### DIRECTIONS FOR THIS TASK
Copy, from the data below, every line that has "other" in it.

=== Section Start ===

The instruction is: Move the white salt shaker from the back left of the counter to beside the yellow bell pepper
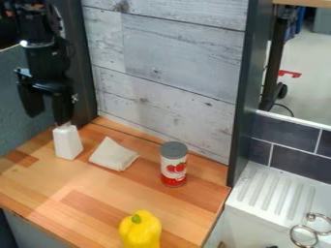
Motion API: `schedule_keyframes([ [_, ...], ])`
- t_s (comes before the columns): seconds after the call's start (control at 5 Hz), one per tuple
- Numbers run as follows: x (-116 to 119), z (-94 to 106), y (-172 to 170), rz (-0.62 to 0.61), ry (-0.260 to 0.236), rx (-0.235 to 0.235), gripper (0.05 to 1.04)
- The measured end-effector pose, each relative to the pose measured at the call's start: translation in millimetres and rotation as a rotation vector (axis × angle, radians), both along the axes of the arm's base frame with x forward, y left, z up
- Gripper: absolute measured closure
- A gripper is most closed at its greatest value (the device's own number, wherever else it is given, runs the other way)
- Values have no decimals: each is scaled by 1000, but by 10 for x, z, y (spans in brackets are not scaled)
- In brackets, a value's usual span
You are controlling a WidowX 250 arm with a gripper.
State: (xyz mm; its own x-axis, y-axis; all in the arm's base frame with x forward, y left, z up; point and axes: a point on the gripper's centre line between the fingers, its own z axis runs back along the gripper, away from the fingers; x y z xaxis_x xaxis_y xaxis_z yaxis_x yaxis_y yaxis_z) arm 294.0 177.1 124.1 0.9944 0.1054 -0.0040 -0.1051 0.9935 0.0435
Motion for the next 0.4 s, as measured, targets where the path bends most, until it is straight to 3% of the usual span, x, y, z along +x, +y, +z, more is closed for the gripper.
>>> schedule_keyframes([
  [0.4, 318, -163, 236, 83, 29, 17, 79],
])
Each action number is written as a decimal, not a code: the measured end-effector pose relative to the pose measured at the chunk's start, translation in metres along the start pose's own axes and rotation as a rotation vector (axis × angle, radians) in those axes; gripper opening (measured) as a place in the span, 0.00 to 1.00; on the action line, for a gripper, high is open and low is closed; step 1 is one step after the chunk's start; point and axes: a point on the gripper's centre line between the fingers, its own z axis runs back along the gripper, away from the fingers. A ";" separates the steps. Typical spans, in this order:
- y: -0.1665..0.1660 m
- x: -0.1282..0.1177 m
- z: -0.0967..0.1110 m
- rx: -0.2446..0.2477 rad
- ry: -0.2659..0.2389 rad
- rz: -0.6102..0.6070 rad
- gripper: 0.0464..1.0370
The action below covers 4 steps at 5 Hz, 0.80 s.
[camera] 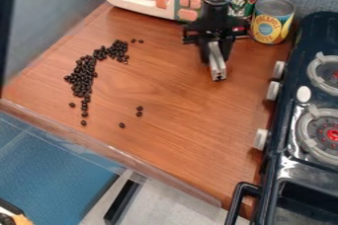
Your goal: Sweep into pile
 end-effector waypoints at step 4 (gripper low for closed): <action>0.062 -0.002 -0.008 0.065 -0.031 0.101 0.34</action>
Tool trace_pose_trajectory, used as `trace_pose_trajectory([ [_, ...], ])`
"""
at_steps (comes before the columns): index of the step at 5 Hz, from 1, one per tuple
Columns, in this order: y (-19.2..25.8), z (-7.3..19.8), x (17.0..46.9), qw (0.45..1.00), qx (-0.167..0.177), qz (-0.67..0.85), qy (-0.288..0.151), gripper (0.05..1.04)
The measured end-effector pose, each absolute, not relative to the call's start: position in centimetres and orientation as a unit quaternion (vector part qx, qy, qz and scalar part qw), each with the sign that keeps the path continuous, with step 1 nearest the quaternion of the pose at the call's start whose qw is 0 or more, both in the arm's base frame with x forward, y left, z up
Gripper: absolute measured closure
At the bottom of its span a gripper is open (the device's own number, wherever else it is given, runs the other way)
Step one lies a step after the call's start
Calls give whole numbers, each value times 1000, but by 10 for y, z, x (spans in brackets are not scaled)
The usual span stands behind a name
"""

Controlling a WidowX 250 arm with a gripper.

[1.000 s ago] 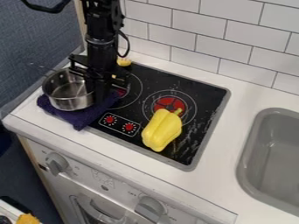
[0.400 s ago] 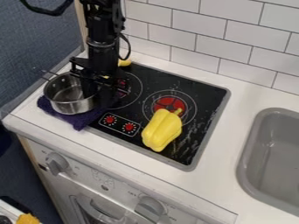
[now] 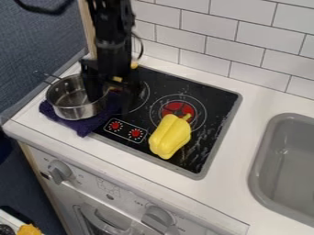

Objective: Place the silver saucepan on top of the purple cloth

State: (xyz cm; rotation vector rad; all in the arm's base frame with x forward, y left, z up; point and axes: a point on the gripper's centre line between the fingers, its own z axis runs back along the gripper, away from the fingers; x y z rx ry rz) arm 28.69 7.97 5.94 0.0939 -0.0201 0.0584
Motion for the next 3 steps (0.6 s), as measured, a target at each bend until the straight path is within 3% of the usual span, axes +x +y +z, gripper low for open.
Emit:
trace_pose_trajectory([
  [1, 69, 86, 288, 998, 43, 10, -51, 82],
  [3, 54, 94, 292, 997, 43, -34, -50, 83],
])
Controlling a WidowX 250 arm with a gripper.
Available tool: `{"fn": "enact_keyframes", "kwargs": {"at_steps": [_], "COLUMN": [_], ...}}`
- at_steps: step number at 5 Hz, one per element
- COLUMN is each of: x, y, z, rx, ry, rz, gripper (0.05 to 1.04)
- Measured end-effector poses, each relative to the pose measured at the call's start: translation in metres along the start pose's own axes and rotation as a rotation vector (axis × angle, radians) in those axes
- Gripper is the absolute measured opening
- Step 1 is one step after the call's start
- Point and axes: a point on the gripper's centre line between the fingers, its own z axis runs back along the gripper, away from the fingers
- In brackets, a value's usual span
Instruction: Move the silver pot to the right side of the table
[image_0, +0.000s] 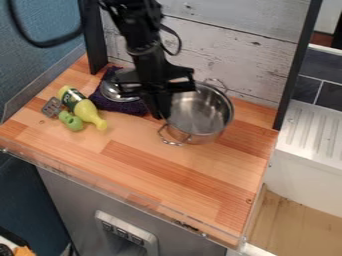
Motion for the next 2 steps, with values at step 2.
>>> {"fn": "enact_keyframes", "kwargs": {"at_steps": [2], "x": [0.02], "y": [-0.023], "z": [-0.033], "rx": [-0.002], "ry": [0.028], "rz": [0.005], "gripper": [0.072]}}
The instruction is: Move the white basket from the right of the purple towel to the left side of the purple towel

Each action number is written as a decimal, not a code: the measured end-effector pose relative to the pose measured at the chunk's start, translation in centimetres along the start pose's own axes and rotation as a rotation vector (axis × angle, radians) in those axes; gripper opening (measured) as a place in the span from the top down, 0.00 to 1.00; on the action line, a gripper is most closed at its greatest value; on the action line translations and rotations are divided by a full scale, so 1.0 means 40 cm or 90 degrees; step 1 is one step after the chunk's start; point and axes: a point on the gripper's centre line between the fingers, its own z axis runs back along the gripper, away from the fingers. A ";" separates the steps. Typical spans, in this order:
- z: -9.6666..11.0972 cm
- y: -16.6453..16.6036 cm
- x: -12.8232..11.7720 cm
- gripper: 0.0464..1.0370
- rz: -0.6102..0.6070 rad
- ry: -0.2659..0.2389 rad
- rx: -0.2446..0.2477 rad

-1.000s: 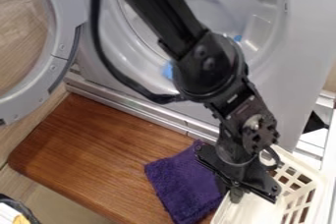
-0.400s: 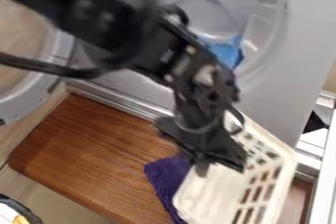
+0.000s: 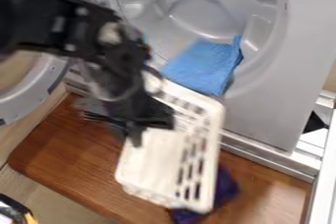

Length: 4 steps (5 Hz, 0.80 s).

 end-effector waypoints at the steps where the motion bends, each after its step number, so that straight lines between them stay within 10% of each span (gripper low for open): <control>1: -0.012 0.108 0.011 0.96 0.127 -0.003 0.036; 4: -0.101 0.278 -0.007 0.96 0.302 0.042 0.105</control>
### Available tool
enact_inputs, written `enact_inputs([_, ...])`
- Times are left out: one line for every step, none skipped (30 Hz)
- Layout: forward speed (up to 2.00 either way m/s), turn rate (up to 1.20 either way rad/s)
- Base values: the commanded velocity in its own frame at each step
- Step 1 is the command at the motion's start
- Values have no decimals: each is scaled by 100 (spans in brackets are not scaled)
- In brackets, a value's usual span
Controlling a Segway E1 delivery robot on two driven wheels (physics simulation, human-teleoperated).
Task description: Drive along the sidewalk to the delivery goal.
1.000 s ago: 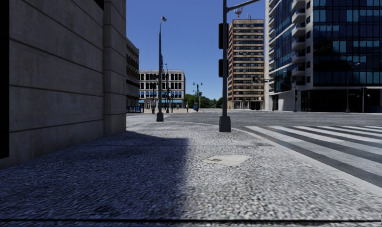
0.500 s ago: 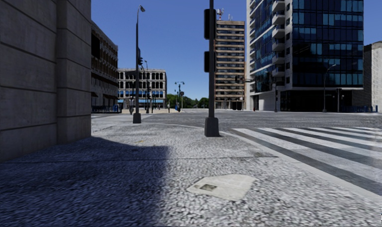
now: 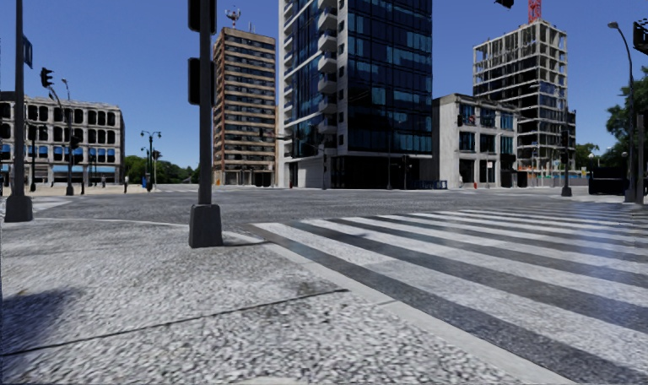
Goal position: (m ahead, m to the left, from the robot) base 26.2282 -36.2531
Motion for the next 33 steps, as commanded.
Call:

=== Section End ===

### EXERCISE RESULT
- A gripper is most closed at its greatest value (the device's own number, wherever else it is given, runs the other way)
At the bottom of its span a gripper is open (the device's own number, wherever else it is given, runs the other way)

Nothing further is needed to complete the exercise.